In one manufacturing rollout, this approach let teams visualize a full production requisition journey—from raw materials intake to supplier qualification—in days, not weeks of manual bridging. Orchestration’s conditional logic ensured high-volume toy runs routed to preferred vendors automatically, a quick win that built instant momentum.

Staying the Course through Long Journeys

Transformation at enterprise scale takes months, not weeks, and effort from all sides. Stakeholders may question the process, wonder when tangible value appears, or struggle to see why the future state beats their familiar (if frustrating) reality. “A lot of individuals... have a hard time conceptualizing what the value is going to be until you snap all those pieces together,” Mackenzie observes.

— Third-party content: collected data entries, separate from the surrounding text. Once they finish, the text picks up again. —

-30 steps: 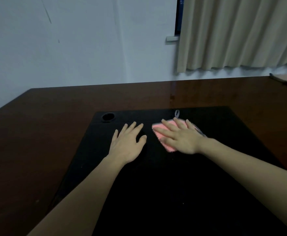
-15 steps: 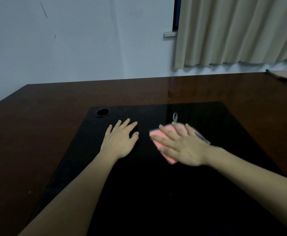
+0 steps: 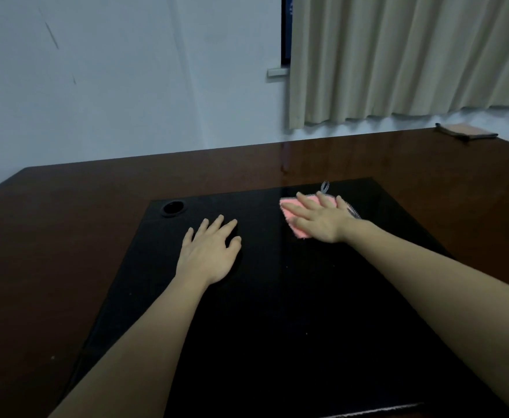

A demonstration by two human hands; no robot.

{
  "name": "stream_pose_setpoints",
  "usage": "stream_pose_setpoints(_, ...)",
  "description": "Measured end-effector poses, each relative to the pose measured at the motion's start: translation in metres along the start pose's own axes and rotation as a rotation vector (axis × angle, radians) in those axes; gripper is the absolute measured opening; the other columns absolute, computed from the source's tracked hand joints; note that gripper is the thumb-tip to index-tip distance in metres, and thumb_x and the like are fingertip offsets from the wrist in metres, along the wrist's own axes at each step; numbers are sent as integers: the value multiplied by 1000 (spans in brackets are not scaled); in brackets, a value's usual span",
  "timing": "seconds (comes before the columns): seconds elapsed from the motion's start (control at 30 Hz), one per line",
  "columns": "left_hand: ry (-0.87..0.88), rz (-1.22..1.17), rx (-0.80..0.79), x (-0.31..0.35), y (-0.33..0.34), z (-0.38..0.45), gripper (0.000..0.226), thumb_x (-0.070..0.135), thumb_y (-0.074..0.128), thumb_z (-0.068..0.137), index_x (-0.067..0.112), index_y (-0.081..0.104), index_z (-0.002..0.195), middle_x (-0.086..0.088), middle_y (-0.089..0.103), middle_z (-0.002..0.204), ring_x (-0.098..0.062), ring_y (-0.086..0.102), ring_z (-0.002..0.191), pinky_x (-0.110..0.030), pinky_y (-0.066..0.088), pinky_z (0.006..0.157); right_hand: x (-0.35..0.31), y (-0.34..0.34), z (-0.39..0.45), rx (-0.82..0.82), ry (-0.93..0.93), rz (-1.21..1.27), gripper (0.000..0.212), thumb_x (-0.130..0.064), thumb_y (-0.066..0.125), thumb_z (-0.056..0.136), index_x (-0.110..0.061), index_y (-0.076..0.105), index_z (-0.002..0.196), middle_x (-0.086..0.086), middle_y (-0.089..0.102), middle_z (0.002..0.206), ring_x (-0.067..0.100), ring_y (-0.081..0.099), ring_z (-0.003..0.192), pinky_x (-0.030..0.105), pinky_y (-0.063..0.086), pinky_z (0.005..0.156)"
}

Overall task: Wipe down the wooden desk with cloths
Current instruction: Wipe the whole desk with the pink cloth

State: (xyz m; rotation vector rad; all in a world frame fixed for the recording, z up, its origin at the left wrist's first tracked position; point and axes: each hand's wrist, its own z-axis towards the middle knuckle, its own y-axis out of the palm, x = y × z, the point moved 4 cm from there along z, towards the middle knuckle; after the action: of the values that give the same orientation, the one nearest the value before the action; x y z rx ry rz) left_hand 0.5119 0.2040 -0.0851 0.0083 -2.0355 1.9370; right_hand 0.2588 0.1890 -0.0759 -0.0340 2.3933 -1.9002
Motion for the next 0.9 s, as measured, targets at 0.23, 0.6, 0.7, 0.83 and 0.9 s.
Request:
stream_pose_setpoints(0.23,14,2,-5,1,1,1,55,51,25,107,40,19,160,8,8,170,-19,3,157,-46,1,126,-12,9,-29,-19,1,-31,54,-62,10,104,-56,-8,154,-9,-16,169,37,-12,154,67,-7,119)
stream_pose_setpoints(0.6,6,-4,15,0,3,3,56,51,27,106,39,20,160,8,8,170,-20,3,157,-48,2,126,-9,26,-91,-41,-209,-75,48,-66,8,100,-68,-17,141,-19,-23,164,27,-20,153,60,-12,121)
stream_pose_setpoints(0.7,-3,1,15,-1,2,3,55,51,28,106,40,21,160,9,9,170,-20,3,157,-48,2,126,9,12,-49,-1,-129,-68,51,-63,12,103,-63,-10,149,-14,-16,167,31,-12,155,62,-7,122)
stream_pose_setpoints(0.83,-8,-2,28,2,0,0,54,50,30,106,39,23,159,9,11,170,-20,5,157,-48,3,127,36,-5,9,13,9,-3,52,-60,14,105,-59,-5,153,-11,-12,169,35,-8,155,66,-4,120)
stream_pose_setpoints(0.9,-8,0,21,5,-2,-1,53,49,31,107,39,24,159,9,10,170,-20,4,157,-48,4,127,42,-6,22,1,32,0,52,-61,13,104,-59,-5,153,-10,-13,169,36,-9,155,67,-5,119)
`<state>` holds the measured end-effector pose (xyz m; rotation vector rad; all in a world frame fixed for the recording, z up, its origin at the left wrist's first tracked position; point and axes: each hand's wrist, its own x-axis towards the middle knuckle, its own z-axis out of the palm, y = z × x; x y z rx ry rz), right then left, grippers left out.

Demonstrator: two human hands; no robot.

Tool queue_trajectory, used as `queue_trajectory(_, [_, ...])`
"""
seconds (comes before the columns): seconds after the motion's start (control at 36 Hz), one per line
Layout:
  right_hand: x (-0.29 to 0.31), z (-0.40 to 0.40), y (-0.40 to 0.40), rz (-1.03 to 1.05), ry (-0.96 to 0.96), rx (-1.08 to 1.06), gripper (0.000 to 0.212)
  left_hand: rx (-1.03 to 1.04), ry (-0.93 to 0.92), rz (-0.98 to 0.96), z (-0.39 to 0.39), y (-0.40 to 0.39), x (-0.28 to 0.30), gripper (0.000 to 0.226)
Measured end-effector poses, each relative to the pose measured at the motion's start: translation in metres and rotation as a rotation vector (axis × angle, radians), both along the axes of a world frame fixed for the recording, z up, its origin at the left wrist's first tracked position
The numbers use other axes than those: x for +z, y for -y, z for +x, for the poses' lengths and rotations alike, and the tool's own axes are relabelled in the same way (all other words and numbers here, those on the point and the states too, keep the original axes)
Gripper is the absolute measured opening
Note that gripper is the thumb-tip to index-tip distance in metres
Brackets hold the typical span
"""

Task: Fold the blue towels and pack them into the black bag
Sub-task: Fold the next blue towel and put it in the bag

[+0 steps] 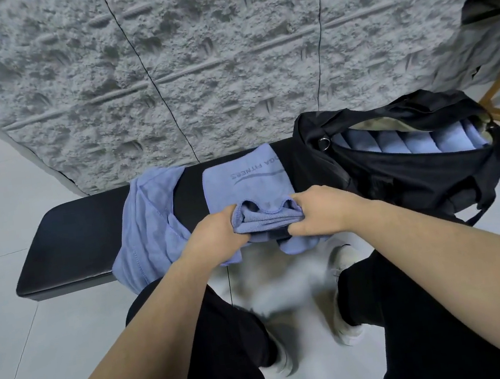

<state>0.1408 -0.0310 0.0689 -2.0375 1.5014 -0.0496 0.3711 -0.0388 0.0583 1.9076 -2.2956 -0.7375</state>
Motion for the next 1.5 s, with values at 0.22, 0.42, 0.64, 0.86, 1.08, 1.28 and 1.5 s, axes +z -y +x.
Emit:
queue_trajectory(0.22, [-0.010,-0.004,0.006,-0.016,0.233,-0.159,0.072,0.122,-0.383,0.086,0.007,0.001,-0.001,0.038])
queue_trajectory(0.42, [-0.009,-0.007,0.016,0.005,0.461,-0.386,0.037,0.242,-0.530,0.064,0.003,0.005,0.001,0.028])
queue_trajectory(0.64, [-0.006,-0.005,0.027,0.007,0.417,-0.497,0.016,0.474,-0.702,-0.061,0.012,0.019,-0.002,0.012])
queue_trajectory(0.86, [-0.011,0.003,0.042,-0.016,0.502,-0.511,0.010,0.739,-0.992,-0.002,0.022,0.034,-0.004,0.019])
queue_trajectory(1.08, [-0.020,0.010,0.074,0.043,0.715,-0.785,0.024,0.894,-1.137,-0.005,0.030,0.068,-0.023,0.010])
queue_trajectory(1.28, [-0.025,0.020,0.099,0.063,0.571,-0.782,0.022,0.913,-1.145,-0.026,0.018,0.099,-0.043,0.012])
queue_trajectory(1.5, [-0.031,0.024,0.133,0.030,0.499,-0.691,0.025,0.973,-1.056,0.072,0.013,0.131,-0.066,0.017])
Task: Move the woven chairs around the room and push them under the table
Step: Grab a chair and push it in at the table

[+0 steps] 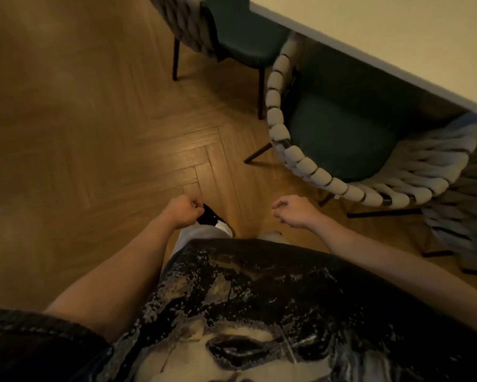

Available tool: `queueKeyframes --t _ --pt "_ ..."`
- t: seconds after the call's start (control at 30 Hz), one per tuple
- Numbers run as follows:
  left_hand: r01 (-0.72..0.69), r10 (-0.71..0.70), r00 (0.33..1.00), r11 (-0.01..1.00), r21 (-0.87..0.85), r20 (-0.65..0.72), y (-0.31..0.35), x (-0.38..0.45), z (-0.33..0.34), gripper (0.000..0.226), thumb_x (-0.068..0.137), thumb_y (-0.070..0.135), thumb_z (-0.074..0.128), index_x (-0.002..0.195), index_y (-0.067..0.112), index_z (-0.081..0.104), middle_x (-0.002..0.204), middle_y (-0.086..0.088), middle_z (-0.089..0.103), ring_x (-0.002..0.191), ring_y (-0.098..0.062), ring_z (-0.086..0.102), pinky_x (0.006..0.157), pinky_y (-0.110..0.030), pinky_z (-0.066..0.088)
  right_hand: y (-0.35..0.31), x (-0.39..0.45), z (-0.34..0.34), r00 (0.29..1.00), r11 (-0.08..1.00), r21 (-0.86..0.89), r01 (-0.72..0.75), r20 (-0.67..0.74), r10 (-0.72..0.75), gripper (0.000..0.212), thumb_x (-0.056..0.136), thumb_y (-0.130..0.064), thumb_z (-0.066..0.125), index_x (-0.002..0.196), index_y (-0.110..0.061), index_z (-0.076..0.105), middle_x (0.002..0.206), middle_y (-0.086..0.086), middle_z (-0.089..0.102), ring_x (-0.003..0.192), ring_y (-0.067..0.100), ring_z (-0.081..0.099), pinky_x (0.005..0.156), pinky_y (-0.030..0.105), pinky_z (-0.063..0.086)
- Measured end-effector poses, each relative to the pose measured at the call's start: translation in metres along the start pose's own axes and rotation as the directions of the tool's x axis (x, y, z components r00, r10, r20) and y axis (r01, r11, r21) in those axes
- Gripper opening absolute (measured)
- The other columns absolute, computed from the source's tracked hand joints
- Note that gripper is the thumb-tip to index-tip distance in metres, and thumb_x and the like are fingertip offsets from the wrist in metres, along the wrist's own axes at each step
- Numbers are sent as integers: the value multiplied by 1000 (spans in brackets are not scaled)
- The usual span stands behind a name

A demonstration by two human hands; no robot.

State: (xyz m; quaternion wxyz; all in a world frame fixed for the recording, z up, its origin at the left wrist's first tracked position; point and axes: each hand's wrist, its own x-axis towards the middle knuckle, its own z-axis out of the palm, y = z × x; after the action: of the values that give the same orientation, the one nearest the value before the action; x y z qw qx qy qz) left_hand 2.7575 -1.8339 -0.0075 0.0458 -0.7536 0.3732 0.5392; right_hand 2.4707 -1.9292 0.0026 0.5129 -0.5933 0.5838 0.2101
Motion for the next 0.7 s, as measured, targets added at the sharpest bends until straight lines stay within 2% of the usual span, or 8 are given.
queueKeyframes --t 0.13,0.27,0.33,0.5,0.6,0.7 --pt "15 -14 1000 998 -64 16 -34 5 -37 18 97 18 58 113 13 67 100 -10 73 88 -24 71 82 -37 56 -55 21 2 999 999 -36 32 37 -30 22 99 -29 64 119 -23 69 116 -4 66 110 16 63 95 37 54" --pt "35 -35 999 991 -128 1 -63 11 -75 15 99 18 57 110 14 66 103 -10 72 91 -26 70 82 -36 55 -104 44 11 998 992 -112 49 42 -44 18 97 -32 65 113 -24 70 116 -2 68 112 19 64 97 38 53" --pt "42 -45 999 985 -165 -10 -77 15 -94 14 99 19 57 110 14 66 103 -11 72 92 -25 69 81 -35 53 -129 56 15 996 984 -163 73 60 -64 17 97 -32 65 111 -24 70 111 -3 68 110 19 64 99 38 52" --pt "93 -103 994 961 -262 -23 -103 27 -142 13 99 17 58 109 12 65 103 -14 72 91 -27 68 78 -35 53 -196 84 7 985 967 -207 147 120 -125 7 96 -27 66 102 -30 66 96 -8 66 97 13 64 87 31 53" --pt "122 -141 989 943 -309 -40 -113 41 -171 12 98 16 58 105 10 66 102 -15 71 91 -28 68 80 -37 54 -236 108 0 981 960 -218 175 119 -152 7 96 -27 66 100 -32 66 102 -6 68 97 13 65 89 33 55" --pt "147 -172 984 926 -347 -41 -119 59 -204 10 97 17 58 100 13 66 103 -13 70 91 -26 68 77 -37 56 -277 138 -15 976 942 -273 196 148 -161 16 96 -28 66 111 -25 70 110 -2 67 104 17 64 91 32 52"
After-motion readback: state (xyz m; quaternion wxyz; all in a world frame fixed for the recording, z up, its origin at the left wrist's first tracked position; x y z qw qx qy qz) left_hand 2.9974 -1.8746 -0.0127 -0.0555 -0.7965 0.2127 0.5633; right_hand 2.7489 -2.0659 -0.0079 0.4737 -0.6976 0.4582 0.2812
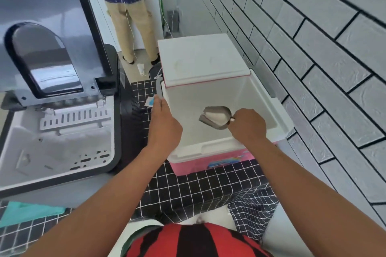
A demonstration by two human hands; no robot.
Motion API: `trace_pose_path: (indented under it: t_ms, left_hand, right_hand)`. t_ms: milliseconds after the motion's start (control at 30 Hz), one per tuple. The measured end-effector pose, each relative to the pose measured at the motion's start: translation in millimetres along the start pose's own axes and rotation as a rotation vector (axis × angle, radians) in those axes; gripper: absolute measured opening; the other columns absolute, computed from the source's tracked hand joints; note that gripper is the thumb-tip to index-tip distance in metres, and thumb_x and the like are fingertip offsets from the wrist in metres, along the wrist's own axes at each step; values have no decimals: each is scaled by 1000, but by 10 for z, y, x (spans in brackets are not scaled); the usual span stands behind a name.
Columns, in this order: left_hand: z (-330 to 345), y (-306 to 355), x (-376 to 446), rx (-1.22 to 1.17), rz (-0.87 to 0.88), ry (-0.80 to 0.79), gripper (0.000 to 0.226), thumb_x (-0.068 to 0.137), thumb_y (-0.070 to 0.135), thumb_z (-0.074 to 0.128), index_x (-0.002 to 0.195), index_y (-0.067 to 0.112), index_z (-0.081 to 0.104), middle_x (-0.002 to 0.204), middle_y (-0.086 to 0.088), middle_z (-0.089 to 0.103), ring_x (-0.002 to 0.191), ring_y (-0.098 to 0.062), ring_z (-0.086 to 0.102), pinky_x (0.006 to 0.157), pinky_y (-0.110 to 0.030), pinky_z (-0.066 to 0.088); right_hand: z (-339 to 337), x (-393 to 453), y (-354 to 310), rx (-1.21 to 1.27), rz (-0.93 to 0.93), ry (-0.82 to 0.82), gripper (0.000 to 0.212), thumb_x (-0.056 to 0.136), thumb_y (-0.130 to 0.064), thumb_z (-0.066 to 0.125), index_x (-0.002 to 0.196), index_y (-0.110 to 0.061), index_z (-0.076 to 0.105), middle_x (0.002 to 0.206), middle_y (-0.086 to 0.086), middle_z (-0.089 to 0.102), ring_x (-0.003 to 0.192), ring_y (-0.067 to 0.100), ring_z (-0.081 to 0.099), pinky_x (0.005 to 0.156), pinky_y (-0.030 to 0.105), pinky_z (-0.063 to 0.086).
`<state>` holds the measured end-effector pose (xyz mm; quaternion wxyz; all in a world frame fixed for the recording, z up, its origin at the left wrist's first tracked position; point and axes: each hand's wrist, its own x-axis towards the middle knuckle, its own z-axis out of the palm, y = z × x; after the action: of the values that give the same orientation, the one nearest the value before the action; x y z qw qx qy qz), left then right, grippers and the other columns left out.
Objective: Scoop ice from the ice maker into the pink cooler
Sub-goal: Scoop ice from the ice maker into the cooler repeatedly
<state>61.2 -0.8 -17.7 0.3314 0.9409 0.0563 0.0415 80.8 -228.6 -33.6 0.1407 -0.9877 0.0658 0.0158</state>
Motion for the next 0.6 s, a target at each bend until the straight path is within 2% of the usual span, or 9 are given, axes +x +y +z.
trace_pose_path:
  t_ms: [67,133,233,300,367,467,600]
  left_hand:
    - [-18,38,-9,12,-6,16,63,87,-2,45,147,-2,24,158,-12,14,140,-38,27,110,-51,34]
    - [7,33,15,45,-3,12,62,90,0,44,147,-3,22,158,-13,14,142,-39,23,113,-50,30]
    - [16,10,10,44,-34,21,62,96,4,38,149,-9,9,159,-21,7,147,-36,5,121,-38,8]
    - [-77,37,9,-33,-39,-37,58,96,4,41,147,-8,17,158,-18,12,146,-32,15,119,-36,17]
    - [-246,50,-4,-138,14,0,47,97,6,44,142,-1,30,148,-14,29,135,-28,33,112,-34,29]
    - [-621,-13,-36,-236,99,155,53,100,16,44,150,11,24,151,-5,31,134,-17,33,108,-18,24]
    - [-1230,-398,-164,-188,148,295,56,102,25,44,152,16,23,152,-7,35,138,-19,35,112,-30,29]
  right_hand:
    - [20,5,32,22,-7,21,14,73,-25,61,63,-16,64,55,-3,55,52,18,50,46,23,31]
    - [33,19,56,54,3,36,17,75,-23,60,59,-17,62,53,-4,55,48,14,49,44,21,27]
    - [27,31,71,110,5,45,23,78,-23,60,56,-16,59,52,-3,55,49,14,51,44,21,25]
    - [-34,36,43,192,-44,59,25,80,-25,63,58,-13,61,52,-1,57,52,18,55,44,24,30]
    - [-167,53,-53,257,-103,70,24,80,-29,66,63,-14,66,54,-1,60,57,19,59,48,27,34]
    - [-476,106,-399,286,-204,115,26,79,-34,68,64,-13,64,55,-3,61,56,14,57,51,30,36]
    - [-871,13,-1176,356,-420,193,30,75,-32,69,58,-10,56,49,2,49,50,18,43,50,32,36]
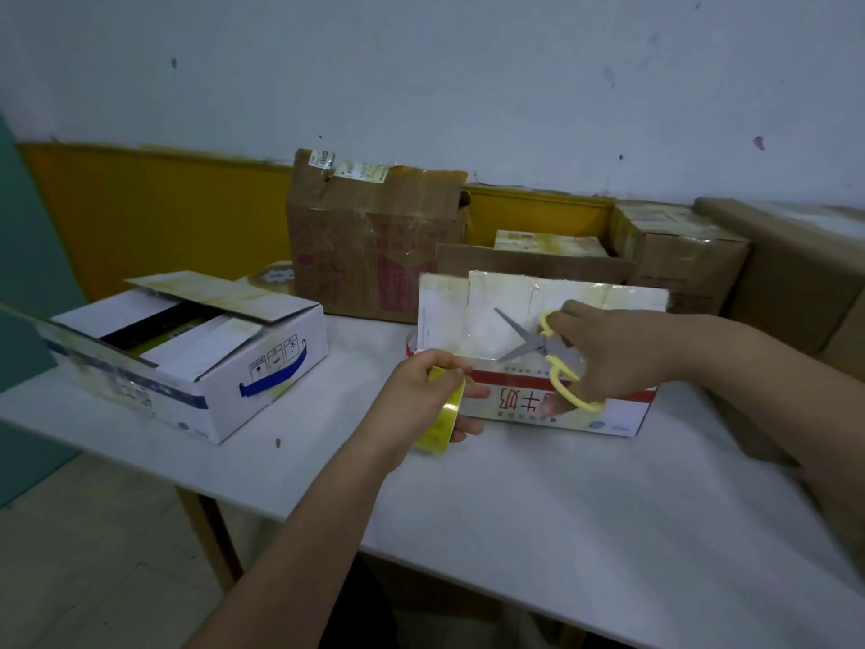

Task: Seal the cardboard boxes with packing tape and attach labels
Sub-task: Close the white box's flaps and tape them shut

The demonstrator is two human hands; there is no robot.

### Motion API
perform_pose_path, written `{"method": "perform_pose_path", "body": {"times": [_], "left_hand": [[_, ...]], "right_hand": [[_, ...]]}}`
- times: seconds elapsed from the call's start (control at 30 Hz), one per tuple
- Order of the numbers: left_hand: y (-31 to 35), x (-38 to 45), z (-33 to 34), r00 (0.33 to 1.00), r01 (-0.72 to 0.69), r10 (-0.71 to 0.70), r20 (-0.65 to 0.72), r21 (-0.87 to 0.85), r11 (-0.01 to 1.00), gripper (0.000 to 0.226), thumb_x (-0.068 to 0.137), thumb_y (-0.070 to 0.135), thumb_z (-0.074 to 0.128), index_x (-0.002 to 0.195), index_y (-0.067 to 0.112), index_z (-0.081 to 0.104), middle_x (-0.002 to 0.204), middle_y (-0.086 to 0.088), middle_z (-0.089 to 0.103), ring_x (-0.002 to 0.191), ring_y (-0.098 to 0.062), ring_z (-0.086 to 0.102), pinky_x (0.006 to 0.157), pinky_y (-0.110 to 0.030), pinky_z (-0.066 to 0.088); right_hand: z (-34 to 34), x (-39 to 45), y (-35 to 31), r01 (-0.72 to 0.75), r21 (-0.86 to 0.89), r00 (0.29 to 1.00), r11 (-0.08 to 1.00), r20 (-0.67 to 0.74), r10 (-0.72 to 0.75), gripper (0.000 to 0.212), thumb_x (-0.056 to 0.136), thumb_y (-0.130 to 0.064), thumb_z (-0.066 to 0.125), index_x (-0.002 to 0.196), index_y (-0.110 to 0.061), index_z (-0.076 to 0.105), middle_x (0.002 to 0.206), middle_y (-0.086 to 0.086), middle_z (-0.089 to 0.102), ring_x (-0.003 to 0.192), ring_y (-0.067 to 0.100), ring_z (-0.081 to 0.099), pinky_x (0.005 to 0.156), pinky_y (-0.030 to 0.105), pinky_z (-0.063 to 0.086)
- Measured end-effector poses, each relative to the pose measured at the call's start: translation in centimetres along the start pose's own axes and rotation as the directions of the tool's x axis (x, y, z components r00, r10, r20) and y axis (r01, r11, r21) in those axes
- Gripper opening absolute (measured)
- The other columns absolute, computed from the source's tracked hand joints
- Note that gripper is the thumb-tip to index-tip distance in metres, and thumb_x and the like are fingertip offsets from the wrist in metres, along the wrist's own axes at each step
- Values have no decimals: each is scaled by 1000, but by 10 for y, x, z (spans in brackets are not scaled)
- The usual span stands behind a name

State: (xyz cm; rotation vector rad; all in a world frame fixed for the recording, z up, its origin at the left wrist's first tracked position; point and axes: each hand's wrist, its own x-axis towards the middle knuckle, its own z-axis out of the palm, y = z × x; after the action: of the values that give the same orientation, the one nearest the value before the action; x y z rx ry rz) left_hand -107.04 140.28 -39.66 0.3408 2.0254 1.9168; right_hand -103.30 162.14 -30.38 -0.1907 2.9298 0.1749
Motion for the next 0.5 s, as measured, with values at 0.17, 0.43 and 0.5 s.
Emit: {"method": "perform_pose_path", "body": {"times": [0.17,0.43,0.5], "left_hand": [[0,-6,-4,999,13,-15,-32,-60,998,17,105,17,48,114,9,59,94,-4,78,62,-27,72,58,-34,58],[0,-9,-9,997,16,-24,-69,-116,993,19,105,20,50,118,8,58,97,-7,78,64,-27,72,61,-35,58],[0,-10,-10,997,21,-30,-71,-127,992,19,105,20,50,118,8,58,97,-8,78,65,-28,72,62,-35,57]], "right_hand": [[25,-34,4,-64,92,996,994,74,57,42,78,-55,72,97,-27,48,99,-6,56,82,10,57,74,29,53],[131,-9,-9,-120,-201,990,972,53,134,26,101,-28,44,118,-15,57,111,5,65,100,25,67,86,35,55],[124,0,-17,-148,-238,983,960,74,170,26,100,-28,48,114,-15,65,103,2,68,91,22,69,81,33,57]]}}
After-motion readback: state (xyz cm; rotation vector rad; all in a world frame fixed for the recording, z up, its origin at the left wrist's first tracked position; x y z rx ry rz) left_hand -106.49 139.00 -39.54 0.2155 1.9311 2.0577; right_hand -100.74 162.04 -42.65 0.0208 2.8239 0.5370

Perseverance comes from clear communication and early demonstrations. “It’s simplifying that message... and being clear, concise, and calm that they need to have trust in the process,” he says. One tactic: building out demo pieces ahead of schedule. “I’ll actually build out pieces just to show from a demo perspective that this is what we’re working towards. It’s not perfect, but incrementally as we continue to demonstrate the product through agile sprints, they’re seeing their feedback being collected along the way—change this word, why is this missing.”

Examples include tweaking a field label per feedback, refining a routing rule for escalations, or showing contract data pre-filling from requisitions. This responsiveness shifts perceptions: from “configuring a tool” to partners proving orchestration’s non-linear power—like back-and-forth approvals or multi-system handoffs handled automatically—winning over the “80% on the fence.”

From Fragmented Landscape to Future-Ready Design

Organizations arrive with heavily fragmented setups: 2-3 ERPs from M&A, regional variations, siloed teams, and bolt-on tools. Diagnosis ties to long-term strategy. “Are they planning to migrate their old businesses over into [a] new ERP? This is probably the right structure,” Grant says. Multi-ERP ongoing? Orchestration acts as the additive umbrella, mapping common data models so a requisition in one system triggers fulfillment in another—without future redesigns.

In a pharmaceutical project, this future-proofed rules for clinical trial suppliers across regions and ERPs, surfacing invisible compliance gaps (e.g., geo-specific validations) that siloed tools hid—saving costly rework down the line.

The Real “Wow” Moment—and the Role of Change

Go-live matters, but it’s “a bit anticlimactic” compared to design demos. The peak? Taking a tolerated pain—“the process is how they are”—and solving it. “Many tools are built with a linear approach... we’re going back, forward, left, right, whatever way you want,” Mackenzie says. Demo a high-value requisition triggering parallel sourcing and legal review? “Whoa—that’s the wow moment.”

Change management is crucial: orchestration is procurement-first, solving challenges legacy finance tools ignored. Advocates encode rules (“start here for contracts; upload and get guided”), driving global adoption.

Implementation as a Catalyst for Orchestrated Change

Implementation reveals that orchestration isn’t just another procurement tool—it’s the connective layer that turns fragmented activity into a unified experience. By snapping together foundational building blocks like requisitions, contracts, and integrations, ORO enables data to flow additively across intake, sourcing, onboarding, and fulfillment—eliminating redundancies no legacy system could touch. Clients move from siloed workarounds and linear processes to flexible, guided journeys where requests navigate complex landscapes (multi-ERPs, regional rules, vendor handoffs) through one intelligent framework.

For Mackenzie, the true payoff is that “wow” demo moment when stakeholders see problems they accepted as normal get solved in real time, proving orchestration’s power to reimagine procurement beyond what finance-first tools ever delivered. Strong change management seals it: with procurement buy-in and internal advocates, go-live becomes the launchpad for a smarter operating model where every request follows encoded rules, compliance, and supplier strategies—without manual stitching.